(Stored items)
###

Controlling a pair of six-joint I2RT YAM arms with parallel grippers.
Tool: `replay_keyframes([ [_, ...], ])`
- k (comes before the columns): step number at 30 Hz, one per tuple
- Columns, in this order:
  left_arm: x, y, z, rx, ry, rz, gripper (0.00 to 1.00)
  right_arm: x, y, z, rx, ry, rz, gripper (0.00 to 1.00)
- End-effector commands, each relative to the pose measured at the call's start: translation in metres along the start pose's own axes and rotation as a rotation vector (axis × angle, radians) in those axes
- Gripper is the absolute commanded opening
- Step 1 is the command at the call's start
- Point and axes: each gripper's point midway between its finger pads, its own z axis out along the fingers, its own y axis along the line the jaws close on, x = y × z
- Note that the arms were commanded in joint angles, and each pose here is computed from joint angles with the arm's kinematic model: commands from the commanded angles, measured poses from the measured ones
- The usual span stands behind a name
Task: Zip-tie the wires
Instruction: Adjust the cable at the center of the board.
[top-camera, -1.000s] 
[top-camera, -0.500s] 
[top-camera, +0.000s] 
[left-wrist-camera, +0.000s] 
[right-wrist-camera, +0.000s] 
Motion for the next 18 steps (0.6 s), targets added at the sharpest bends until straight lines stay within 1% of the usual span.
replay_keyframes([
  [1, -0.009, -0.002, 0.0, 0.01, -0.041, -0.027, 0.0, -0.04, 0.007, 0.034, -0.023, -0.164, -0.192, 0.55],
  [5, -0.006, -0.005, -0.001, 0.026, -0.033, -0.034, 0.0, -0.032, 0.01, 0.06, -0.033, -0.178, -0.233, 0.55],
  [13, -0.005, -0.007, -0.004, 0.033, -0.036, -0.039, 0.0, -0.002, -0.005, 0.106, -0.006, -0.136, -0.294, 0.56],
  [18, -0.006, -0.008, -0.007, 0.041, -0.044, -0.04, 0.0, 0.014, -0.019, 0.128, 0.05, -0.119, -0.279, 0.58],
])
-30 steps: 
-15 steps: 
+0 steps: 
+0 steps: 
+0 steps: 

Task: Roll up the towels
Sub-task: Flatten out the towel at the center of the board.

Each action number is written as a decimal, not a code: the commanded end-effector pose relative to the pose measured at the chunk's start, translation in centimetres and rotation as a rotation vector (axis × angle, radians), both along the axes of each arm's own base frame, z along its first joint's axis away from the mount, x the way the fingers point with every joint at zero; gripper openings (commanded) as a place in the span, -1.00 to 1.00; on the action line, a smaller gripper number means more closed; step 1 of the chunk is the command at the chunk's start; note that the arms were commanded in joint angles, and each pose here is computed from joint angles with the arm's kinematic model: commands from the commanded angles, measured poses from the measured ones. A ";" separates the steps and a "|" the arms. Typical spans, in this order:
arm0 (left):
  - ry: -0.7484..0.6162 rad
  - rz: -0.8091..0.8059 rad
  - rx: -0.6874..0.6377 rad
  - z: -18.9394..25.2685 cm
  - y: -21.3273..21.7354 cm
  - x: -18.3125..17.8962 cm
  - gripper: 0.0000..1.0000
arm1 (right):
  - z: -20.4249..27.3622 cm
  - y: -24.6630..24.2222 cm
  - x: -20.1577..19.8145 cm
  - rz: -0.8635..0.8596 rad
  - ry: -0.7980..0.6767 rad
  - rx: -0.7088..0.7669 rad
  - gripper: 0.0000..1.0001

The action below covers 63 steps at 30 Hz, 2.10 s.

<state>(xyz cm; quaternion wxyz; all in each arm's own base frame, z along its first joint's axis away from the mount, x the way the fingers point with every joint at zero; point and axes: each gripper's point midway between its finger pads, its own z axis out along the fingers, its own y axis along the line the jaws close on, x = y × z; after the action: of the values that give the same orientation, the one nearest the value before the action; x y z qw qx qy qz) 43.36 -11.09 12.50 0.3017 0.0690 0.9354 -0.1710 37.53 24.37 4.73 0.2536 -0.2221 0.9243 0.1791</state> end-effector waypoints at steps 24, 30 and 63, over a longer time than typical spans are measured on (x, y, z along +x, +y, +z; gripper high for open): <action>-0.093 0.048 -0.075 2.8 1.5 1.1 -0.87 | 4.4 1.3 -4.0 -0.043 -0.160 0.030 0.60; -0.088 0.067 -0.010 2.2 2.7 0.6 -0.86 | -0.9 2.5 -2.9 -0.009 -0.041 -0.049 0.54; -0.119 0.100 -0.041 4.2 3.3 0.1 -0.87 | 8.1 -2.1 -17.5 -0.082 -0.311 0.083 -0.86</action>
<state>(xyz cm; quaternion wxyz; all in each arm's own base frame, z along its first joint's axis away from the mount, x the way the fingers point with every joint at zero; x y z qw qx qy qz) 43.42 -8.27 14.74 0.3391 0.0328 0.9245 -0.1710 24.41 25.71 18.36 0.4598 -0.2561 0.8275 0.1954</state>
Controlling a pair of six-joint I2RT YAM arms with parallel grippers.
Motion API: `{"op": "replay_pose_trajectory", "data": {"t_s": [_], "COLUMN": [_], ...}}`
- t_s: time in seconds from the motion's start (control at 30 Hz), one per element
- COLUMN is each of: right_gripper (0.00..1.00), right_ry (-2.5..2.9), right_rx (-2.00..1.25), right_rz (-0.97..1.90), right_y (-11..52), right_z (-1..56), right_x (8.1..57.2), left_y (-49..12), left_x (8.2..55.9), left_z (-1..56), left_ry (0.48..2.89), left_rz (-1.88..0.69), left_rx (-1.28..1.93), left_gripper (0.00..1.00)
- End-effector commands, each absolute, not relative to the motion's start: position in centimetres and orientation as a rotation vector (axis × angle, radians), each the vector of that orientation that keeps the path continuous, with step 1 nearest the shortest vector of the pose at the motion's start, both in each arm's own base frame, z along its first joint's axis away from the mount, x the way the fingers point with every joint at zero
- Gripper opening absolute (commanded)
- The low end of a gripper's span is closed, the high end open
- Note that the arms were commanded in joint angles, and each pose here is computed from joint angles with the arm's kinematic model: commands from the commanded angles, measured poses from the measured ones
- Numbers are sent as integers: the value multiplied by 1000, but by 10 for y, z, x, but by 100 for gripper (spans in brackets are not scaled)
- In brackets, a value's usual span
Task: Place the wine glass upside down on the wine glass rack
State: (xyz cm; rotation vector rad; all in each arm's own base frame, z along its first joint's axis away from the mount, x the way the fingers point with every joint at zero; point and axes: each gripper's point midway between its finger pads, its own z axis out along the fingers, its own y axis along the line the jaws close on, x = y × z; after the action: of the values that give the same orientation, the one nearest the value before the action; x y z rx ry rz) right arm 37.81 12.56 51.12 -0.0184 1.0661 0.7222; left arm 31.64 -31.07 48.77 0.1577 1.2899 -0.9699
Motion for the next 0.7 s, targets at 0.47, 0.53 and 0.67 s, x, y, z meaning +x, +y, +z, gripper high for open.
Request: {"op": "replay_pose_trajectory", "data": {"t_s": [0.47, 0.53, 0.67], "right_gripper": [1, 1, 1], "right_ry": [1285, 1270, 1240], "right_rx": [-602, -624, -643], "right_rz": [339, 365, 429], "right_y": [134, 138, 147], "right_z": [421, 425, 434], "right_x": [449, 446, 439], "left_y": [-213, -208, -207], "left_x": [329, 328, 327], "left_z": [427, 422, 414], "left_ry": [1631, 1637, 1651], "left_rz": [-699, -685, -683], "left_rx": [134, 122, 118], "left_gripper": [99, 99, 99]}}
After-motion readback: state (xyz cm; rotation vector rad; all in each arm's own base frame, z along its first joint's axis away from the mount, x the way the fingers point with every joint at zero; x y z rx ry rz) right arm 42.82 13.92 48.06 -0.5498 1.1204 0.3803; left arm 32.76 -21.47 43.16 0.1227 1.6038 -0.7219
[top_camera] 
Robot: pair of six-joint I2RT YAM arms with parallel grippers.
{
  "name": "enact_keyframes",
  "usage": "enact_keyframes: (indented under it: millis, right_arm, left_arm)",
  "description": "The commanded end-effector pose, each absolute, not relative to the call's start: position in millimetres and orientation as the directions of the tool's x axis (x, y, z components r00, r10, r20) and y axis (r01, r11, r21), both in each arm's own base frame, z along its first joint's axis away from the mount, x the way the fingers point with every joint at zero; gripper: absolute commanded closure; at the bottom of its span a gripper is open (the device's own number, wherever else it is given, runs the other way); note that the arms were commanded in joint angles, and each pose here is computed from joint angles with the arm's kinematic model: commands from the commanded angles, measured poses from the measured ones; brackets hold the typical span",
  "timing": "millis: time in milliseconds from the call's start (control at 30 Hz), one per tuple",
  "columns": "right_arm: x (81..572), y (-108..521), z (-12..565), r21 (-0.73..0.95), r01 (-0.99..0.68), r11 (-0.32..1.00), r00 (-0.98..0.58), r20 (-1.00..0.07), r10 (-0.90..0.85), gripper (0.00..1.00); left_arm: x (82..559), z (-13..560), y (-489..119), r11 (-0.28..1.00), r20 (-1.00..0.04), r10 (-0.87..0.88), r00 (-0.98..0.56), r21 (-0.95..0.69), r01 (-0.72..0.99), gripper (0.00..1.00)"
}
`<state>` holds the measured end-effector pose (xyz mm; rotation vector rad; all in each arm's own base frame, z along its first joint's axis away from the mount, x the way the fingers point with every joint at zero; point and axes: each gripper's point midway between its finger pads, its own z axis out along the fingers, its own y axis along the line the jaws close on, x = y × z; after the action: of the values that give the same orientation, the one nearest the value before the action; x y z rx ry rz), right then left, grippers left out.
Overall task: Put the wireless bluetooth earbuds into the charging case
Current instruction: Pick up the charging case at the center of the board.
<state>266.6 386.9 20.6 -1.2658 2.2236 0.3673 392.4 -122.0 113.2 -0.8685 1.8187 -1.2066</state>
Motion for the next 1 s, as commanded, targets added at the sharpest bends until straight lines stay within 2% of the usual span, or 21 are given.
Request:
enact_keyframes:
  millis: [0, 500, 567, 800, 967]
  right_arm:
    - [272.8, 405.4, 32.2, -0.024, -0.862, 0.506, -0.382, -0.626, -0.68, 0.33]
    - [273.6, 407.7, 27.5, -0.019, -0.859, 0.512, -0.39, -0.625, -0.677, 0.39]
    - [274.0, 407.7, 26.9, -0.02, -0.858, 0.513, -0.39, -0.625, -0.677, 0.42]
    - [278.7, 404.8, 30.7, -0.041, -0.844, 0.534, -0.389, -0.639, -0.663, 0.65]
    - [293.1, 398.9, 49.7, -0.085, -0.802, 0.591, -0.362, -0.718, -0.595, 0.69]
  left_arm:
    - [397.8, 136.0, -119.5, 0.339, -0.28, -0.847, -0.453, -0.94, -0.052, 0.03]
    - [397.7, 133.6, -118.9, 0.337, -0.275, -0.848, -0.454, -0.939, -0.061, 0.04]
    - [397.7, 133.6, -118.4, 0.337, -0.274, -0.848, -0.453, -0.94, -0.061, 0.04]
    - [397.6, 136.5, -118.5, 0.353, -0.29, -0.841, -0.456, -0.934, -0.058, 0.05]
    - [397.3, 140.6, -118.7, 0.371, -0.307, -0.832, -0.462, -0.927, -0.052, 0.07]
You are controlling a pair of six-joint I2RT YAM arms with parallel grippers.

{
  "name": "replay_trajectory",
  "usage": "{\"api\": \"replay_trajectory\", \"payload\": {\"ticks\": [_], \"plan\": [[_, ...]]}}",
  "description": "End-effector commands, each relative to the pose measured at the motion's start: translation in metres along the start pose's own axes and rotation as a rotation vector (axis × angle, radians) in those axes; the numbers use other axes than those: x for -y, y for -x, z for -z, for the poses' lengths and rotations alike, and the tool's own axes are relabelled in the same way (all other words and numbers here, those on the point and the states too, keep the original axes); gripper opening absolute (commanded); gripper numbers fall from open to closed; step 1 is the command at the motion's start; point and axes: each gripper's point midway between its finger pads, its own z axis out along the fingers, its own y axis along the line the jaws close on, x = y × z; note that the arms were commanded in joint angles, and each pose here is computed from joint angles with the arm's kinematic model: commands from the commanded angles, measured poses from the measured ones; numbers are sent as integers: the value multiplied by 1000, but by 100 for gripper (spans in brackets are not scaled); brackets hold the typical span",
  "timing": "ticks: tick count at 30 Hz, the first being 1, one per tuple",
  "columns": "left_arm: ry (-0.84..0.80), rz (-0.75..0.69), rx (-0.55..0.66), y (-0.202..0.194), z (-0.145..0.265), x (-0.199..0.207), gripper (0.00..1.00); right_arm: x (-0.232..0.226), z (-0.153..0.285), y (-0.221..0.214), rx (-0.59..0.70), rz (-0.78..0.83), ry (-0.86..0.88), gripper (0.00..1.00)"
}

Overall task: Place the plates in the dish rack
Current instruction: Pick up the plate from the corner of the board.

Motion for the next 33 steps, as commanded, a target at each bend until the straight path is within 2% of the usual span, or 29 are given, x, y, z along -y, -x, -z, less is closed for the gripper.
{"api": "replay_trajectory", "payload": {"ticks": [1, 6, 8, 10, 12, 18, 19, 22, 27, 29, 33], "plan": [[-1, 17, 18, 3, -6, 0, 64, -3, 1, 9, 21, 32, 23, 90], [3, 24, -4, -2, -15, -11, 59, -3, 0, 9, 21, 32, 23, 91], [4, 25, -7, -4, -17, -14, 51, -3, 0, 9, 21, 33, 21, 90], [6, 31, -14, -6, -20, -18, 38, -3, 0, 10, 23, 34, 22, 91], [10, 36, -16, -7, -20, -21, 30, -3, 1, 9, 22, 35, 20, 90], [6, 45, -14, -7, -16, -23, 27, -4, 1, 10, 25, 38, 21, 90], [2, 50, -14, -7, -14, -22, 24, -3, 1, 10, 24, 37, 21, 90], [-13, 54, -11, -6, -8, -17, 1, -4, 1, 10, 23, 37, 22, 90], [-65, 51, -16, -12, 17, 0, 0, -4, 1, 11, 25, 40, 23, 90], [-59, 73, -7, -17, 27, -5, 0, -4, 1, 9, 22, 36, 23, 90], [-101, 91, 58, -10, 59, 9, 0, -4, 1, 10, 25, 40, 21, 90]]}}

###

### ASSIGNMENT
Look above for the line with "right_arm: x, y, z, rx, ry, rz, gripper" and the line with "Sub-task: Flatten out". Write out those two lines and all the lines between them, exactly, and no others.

### SOLUTION FOR THIS PROBLEM
  right_arm: x, y, z, rx, ry, rz, gripper (0.00 to 1.00)
- End-effector commands, each relative to the pose measured at the call's start: translation in metres along the start pose's own axes and rotation as a rotation vector (axis × angle, radians) in those axes
- Gripper is the absolute commanded opening
- Step 1 is the command at the call's start
- Point and axes: each gripper's point midway between its finger pads, its own z axis out along the fingers, its own y axis along the line the jaws close on, x = y × z
- Note that the arms were commanded in joint angles, and each pose here is computed from joint angles with the arm's kinematic model: commands from the commanded angles, measured poses from the measured ones
- The usual span stands behind a name
Task: Zip-tie the wires
Instruction: Adjust the cable at the center of the board.
[top-camera, -1.000s] 
[top-camera, -0.500s] 
[top-camera, +0.000s] 
[left-wrist-camera, +0.000s] 
[right-wrist-camera, +0.000s] 
Motion for the next 18 steps (0.6 s), targets added at the sharpest bends until straight lines stay within 1% of the usual span.
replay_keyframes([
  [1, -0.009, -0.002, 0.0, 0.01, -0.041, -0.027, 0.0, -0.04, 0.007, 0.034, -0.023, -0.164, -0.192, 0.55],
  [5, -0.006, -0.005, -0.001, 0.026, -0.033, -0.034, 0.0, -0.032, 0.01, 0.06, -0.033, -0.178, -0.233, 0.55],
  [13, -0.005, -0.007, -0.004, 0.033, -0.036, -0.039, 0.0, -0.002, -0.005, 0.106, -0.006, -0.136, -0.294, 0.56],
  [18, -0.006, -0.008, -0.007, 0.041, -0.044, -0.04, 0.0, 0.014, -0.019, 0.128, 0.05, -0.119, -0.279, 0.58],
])
-30 steps: 
-15 steps: 
+0 steps: 
+0 steps: 
+0 steps: 

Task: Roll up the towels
Sub-task: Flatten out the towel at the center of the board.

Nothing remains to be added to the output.